Cette défaillance de la presse partisane couplée à une volonté politique d’ouverture du secteur médiatique en général et de la presse en particulier, marque un changement significatif de la presse marocaine des années 2000. Cette dernière s’efforce d’être plus professionnelle et indépendante. Les quotidiens arabophones sont les premiers à donner un nouveau ton dans les choix des sujets ce qui séduit le lectorat marocain. C’est le cas de Al Massae, Assabah et Al Ahdat Al Maghribia qui arrivent en tête des journaux en terme de lectorat. Les résultats de notre enquête confirment ceux avancés par l’Organisme de Justification de Diffusion (OJD) qui fait état de plus de 100 000 journaux vendus par Al Massae. La dénonciation à longueur de colonnes de la corruption, les affaires d’Etat et de société jusque-là tabous semblent réussir à cette nouvelle presse marocaine.
Si le secteur de la presse écrite connaît une explosion des ventes en termes quantitatifs, le profil du lectorat marocain reste marqué par son irrégularité. Près de la moitié de notre échantillon déclare lire la presse occasionnellement. Ce phénomène se traduit également par un taux d’abonnement qui avoisine les 1% seulement contre près de 95% des ventes qui se réalisent dans les kiosques. Seuls, 25% des personnes interrogées déclarent lire la presse d’une manière régulière ou assidue. En 2009, les Marocains ont acheté plus de 300 000 quotidiens par jour, ce qui représente un bond significatif par rapport à 2007 (280 000 par jour). Des habitudes de lecture bien inférieures aux voisins algériens dont la diffusion de deux journaux arabophones, El Khabar et d’Echourouk (800 000 exemplaires par jour), dépasse celle de tous les quotidiens marocains.

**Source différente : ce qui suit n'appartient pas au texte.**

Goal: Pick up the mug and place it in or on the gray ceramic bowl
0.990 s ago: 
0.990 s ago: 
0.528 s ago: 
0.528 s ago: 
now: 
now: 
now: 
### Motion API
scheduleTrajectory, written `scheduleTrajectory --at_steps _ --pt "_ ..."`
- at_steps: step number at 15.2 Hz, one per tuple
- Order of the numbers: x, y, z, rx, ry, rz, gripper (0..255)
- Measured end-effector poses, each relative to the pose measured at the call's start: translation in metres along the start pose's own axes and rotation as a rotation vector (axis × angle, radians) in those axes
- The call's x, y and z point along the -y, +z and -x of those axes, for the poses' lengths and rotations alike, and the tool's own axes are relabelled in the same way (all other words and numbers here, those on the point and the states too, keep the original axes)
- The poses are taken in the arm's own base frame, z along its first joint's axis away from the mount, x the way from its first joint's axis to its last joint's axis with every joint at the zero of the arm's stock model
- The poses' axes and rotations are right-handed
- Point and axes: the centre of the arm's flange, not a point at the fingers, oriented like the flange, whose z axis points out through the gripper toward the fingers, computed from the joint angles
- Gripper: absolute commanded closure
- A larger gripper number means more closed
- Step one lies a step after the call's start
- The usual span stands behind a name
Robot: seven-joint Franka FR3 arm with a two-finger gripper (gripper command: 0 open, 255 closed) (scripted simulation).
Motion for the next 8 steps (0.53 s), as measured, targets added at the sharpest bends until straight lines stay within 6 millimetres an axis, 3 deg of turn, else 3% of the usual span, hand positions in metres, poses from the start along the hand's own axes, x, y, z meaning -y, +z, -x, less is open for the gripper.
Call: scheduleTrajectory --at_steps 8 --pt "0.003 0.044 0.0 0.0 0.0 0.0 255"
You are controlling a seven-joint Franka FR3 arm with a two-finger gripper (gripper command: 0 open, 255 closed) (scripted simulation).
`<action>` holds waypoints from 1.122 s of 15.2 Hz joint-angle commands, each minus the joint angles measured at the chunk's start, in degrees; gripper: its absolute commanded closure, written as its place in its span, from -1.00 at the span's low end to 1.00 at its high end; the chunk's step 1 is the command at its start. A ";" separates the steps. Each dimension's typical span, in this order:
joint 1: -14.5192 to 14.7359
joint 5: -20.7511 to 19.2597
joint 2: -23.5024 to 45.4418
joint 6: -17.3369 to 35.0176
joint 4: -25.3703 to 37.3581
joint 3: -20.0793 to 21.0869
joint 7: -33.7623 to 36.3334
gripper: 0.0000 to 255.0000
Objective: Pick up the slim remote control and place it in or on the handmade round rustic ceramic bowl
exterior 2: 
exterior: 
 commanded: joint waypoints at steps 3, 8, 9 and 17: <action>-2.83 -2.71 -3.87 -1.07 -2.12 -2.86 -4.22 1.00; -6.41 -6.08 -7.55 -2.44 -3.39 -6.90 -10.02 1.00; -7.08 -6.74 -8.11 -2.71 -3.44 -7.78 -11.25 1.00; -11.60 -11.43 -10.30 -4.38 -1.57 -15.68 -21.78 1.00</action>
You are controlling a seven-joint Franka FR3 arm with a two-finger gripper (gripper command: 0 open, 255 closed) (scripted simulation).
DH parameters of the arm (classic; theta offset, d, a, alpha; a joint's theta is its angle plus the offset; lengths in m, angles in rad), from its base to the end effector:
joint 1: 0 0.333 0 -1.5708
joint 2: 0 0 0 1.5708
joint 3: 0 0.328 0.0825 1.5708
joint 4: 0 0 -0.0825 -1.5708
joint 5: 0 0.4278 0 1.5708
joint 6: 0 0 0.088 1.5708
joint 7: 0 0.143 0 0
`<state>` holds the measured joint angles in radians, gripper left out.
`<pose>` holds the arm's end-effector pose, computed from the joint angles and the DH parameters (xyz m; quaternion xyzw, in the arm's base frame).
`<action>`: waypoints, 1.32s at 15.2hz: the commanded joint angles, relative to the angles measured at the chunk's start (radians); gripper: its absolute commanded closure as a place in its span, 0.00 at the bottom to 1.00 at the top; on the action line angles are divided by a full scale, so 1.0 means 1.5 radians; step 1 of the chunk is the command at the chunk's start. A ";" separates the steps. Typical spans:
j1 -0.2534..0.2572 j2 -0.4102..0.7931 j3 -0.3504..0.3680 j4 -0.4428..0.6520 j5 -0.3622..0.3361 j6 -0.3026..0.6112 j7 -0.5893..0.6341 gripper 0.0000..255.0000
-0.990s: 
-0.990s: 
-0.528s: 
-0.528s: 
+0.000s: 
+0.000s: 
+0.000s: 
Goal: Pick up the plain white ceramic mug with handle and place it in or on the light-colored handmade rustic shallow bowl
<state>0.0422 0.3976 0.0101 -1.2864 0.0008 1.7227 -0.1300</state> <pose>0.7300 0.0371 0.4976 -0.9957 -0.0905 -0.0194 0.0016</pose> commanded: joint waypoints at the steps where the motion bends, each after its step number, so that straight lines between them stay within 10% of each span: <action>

Ces chiffres éloquents s’expliquent par plusieurs phénomènes. D’abord, l’analphabétisme touche encore près de 40% de la population malgré les efforts fournis pour résorber ce fléau. Ensuite, la consommation de la télévision des foyers marocains (500 minutes par jour) dépasse de loin par exemple celle des Français (350 minutes par jour).
Enfin, les nouvelles pratiques en ligne pourraient en partie freiner l’augmentation des chiffres de vente de journaux. En effet, Les internautes marocains optent de plus en plus pour le mode d’information en ligne mais cette pratique, il faut le reconnaître, reste marginale pour l’heure.
La pratique et l’usage de la presse restent ainsi déterminés en grande partie par un taux d’analphabétisme élevé et une culture marocaine dominée par l’oral. De ce fait l’appropriation de ce média par le public marocain reste faible et cède la place à la télévision et à un moindre niveau à la radio. Les résultats publiés par « l’instance médias et société » à cet égard montre une désaffection de la presse par les jeunes en faveur de la télévision et de la radio surtout pour une question de coût et un manque de confiance (El Harras, 2010).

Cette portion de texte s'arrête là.